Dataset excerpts
----

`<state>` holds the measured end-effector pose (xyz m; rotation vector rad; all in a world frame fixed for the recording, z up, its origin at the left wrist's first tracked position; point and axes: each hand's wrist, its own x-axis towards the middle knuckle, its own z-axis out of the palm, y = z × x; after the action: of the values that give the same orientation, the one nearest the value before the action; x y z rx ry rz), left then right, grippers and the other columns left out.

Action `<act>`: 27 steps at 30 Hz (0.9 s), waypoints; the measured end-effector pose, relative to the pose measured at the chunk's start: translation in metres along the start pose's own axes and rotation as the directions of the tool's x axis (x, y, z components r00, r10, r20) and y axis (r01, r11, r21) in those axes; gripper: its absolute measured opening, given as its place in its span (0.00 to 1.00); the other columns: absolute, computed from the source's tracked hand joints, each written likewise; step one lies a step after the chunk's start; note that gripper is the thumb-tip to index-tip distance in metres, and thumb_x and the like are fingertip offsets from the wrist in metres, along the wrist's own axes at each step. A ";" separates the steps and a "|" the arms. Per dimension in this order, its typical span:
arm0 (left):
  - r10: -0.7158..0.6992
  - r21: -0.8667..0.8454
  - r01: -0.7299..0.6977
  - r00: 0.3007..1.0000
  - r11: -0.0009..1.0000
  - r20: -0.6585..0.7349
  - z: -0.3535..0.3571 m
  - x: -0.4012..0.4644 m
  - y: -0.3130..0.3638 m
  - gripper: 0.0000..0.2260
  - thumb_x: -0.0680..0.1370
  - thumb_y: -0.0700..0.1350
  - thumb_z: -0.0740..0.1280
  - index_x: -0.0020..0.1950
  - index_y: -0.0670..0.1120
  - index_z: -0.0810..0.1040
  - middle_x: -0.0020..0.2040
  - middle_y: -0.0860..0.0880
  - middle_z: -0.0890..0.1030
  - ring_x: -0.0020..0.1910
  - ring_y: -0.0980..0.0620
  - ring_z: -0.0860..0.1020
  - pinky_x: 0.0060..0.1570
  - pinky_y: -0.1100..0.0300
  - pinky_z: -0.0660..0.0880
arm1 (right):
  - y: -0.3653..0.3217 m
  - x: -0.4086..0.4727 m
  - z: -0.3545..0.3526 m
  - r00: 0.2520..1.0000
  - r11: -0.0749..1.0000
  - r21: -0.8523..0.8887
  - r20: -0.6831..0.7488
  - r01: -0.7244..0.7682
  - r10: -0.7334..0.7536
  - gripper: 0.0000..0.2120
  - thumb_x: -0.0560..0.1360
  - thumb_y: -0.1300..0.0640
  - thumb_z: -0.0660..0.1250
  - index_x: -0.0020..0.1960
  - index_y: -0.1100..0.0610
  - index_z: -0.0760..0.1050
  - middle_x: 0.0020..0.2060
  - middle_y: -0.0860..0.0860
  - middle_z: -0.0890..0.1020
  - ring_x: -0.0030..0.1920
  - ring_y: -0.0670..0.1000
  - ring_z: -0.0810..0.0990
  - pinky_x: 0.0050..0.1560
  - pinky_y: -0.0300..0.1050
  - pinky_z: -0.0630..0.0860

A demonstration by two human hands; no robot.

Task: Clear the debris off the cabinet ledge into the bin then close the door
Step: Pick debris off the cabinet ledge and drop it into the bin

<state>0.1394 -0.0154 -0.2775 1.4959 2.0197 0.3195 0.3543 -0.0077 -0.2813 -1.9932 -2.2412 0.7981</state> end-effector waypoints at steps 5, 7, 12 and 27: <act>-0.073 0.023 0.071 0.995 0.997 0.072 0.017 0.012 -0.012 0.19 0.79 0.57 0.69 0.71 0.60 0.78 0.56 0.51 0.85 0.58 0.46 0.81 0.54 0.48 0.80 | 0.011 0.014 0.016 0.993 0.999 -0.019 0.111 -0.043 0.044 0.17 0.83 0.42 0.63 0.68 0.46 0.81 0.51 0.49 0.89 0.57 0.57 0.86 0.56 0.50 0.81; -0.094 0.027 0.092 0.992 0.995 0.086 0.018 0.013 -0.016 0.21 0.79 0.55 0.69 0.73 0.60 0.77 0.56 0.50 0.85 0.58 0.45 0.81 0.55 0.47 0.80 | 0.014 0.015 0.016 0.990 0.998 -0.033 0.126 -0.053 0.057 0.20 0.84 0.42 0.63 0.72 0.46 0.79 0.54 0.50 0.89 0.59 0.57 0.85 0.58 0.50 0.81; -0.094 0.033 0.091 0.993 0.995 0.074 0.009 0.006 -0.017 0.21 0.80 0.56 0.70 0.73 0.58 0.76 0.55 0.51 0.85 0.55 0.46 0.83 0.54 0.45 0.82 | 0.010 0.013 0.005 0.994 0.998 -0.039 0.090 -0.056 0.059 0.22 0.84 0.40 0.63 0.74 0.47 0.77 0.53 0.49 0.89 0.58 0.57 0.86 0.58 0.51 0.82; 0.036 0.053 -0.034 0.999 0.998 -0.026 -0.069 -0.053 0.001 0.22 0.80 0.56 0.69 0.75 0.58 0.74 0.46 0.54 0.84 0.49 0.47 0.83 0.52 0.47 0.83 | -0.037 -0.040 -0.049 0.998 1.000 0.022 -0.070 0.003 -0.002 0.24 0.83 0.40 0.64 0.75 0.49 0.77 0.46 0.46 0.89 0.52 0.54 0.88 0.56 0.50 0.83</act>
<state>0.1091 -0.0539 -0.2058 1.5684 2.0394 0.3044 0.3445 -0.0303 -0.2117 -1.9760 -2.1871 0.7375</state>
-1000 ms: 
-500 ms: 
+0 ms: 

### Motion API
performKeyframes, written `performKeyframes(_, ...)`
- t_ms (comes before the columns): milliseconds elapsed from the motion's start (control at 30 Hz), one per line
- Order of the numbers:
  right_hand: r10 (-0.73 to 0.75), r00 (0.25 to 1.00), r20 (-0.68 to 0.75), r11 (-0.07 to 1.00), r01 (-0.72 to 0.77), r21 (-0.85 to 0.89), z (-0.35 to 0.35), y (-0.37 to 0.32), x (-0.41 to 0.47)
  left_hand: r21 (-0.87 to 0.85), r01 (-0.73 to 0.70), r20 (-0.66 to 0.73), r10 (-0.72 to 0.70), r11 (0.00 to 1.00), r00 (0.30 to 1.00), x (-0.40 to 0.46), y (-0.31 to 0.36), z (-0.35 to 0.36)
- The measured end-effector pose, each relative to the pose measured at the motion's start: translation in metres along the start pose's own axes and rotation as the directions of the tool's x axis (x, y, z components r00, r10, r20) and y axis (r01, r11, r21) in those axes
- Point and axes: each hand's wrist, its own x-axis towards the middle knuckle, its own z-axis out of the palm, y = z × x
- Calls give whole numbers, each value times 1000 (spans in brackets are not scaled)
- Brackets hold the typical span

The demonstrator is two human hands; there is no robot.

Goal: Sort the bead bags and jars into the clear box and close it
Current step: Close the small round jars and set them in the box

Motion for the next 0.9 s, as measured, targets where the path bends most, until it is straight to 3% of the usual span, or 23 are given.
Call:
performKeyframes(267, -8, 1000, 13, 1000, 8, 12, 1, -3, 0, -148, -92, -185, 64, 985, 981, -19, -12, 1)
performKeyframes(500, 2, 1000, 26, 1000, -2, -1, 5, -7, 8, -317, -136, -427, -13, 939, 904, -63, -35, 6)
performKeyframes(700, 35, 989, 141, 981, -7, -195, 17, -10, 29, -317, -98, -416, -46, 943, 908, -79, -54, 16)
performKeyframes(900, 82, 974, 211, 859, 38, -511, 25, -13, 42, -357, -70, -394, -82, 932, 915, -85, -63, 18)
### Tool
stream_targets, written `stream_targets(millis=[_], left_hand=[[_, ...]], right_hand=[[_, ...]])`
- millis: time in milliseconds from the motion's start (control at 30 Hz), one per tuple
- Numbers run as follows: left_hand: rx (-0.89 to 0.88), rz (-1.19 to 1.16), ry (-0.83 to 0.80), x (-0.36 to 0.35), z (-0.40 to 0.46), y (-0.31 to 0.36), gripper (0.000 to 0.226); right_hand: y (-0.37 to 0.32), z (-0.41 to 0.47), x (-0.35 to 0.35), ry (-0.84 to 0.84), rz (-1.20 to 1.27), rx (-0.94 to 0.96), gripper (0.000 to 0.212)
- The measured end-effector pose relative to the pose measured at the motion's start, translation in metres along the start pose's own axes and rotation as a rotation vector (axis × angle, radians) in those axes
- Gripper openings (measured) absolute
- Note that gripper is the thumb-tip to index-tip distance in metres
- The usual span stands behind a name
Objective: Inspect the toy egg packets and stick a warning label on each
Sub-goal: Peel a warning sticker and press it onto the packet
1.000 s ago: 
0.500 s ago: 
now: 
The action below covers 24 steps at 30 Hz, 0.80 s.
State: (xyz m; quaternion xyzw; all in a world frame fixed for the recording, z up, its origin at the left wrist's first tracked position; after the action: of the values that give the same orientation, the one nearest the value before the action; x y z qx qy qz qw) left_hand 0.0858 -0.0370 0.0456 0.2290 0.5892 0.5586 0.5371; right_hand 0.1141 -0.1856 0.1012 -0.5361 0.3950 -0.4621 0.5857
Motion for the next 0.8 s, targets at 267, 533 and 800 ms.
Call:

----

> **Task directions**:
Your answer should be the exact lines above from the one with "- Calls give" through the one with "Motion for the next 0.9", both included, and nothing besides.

> **Answer to this problem**:
- Calls give whole numbers, each value times 1000 (spans in brackets are not scaled)
- Brackets hold the typical span

The demonstrator is two human hands; there is no robot.

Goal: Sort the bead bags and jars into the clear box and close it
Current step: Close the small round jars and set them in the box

Motion for the next 0.9 s, as measured, targets where the path bends most, until it is straight to 3% of the usual span, or 23 are given.

Nothing further is needed for the exercise.